**Activity:** Wherever a picture appears in the listing, leave it out, and copy the rest exactly.

**Material provided:**
▬▬▬▬▬▬▬▬▬▬
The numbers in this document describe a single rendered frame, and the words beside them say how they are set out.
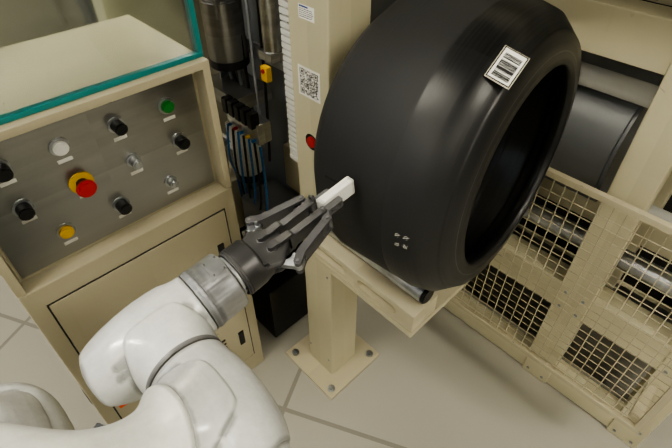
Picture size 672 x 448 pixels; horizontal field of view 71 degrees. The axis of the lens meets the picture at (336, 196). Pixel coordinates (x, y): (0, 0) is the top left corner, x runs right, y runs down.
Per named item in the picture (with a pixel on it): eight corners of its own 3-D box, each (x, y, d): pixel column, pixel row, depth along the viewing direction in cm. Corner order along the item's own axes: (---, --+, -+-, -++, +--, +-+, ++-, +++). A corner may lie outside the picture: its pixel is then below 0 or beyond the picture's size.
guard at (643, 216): (400, 265, 187) (421, 111, 141) (403, 263, 188) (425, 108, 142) (637, 435, 138) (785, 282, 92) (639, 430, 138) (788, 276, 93)
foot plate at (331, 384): (285, 353, 191) (285, 350, 189) (333, 314, 205) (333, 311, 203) (331, 400, 176) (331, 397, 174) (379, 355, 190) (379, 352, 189)
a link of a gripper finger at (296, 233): (263, 244, 67) (269, 249, 66) (322, 201, 72) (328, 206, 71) (269, 260, 70) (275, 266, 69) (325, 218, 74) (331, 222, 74)
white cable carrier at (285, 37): (289, 157, 131) (275, -25, 100) (303, 150, 134) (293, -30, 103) (300, 164, 129) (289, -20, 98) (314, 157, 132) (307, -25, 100)
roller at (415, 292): (328, 211, 123) (318, 226, 123) (320, 206, 119) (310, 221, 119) (437, 289, 104) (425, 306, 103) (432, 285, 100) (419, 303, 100)
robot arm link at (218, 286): (169, 264, 63) (206, 237, 65) (191, 300, 69) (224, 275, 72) (206, 305, 58) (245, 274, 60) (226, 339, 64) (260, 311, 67)
▬▬▬▬▬▬▬▬▬▬
**Solution for this task:**
The numbers in this document describe a single rendered frame, and the words beside them say how they are set out.
Picture size 672 x 448 pixels; horizontal field of view 71 degrees. The axis of the lens meets the picture at (336, 196). Pixel coordinates (x, y): (0, 0) is the top left corner, x runs right, y runs down.
Per named item in the picture (with a pixel on it): eight corners of its own 3-D box, each (x, y, d): pixel column, pixel row, depth along the viewing direction in cm. Corner order along the item's own axes: (---, --+, -+-, -++, +--, +-+, ++-, +++). A corner may lie outside the picture: its pixel is then below 0 or beyond the picture's size.
guard at (643, 216): (400, 265, 187) (421, 111, 141) (403, 263, 188) (425, 108, 142) (637, 435, 138) (785, 282, 92) (639, 430, 138) (788, 276, 93)
foot plate at (331, 384): (285, 353, 191) (285, 350, 189) (333, 314, 205) (333, 311, 203) (331, 400, 176) (331, 397, 174) (379, 355, 190) (379, 352, 189)
a link of a gripper finger at (296, 233): (263, 244, 67) (269, 249, 66) (322, 201, 72) (328, 206, 71) (269, 260, 70) (275, 266, 69) (325, 218, 74) (331, 222, 74)
white cable carrier at (285, 37): (289, 157, 131) (275, -25, 100) (303, 150, 134) (293, -30, 103) (300, 164, 129) (289, -20, 98) (314, 157, 132) (307, -25, 100)
roller at (415, 292): (328, 211, 123) (318, 226, 123) (320, 206, 119) (310, 221, 119) (437, 289, 104) (425, 306, 103) (432, 285, 100) (419, 303, 100)
robot arm link at (218, 286): (169, 264, 63) (206, 237, 65) (191, 300, 69) (224, 275, 72) (206, 305, 58) (245, 274, 60) (226, 339, 64) (260, 311, 67)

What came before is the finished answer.